ASSIGNED TASK - Nothing other than an exact copy of the lines from the one containing "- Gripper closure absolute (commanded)" through the last line of the listing below should be written.

DATA PROVIDED -
· · · · ·

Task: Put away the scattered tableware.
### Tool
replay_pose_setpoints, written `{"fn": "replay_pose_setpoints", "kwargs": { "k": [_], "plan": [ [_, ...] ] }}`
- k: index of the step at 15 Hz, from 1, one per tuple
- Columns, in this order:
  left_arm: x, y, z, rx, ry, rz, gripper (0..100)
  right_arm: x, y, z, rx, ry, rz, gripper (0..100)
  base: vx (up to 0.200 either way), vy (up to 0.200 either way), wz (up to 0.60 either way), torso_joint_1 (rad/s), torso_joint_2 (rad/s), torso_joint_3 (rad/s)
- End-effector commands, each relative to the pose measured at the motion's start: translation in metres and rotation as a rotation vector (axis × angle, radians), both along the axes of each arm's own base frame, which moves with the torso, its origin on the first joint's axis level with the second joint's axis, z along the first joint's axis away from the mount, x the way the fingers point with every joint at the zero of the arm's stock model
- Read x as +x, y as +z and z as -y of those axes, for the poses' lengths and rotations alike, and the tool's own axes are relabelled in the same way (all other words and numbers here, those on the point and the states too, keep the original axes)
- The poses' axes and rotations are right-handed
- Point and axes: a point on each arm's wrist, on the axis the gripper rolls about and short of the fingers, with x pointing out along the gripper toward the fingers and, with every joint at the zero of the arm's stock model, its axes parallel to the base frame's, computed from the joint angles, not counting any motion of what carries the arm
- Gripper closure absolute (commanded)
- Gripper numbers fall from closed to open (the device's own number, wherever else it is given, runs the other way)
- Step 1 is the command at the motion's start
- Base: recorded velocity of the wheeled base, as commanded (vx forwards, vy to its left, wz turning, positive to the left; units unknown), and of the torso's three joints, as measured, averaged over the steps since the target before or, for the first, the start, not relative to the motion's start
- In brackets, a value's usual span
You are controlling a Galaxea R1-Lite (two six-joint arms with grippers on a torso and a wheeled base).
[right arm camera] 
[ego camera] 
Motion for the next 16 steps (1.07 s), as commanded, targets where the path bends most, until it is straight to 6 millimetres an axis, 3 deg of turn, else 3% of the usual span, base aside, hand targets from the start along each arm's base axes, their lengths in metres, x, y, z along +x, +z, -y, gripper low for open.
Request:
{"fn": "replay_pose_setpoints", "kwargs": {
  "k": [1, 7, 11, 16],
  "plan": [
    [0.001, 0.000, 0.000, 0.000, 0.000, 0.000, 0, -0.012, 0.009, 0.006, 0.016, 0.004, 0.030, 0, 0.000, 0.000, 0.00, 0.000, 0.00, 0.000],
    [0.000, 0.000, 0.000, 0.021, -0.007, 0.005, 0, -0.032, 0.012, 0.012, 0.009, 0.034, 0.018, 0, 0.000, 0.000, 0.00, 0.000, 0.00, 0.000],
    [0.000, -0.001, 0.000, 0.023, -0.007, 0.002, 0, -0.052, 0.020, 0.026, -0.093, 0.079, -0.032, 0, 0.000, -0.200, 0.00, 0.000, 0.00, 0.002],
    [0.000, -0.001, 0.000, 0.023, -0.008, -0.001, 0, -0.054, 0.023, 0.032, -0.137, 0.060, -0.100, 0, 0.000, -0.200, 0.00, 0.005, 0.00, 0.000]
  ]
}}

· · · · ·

SOLVED EXERCISE -
- Gripper closure absolute (commanded)
- Gripper numbers fall from closed to open (the device's own number, wherever else it is given, runs the other way)
- Step 1 is the command at the motion's start
- Base: recorded velocity of the wheeled base, as commanded (vx forwards, vy to its left, wz turning, positive to the left; units unknown), and of the torso's three joints, as measured, averaged over the steps since the target before or, for the first, the start, not relative to the motion's start
- In brackets, a value's usual span
You are controlling a Galaxea R1-Lite (two six-joint arms with grippers on a torso and a wheeled base).
[right arm camera] 
[ego camera] 
Motion for the next 16 steps (1.07 s), as commanded, targets where the path bends most, until it is straight to 6 millimetres an axis, 3 deg of turn, else 3% of the usual span, base aside, hand targets from the start along each arm's base axes, their lengths in metres, x, y, z along +x, +z, -y, gripper low for open.
Request:
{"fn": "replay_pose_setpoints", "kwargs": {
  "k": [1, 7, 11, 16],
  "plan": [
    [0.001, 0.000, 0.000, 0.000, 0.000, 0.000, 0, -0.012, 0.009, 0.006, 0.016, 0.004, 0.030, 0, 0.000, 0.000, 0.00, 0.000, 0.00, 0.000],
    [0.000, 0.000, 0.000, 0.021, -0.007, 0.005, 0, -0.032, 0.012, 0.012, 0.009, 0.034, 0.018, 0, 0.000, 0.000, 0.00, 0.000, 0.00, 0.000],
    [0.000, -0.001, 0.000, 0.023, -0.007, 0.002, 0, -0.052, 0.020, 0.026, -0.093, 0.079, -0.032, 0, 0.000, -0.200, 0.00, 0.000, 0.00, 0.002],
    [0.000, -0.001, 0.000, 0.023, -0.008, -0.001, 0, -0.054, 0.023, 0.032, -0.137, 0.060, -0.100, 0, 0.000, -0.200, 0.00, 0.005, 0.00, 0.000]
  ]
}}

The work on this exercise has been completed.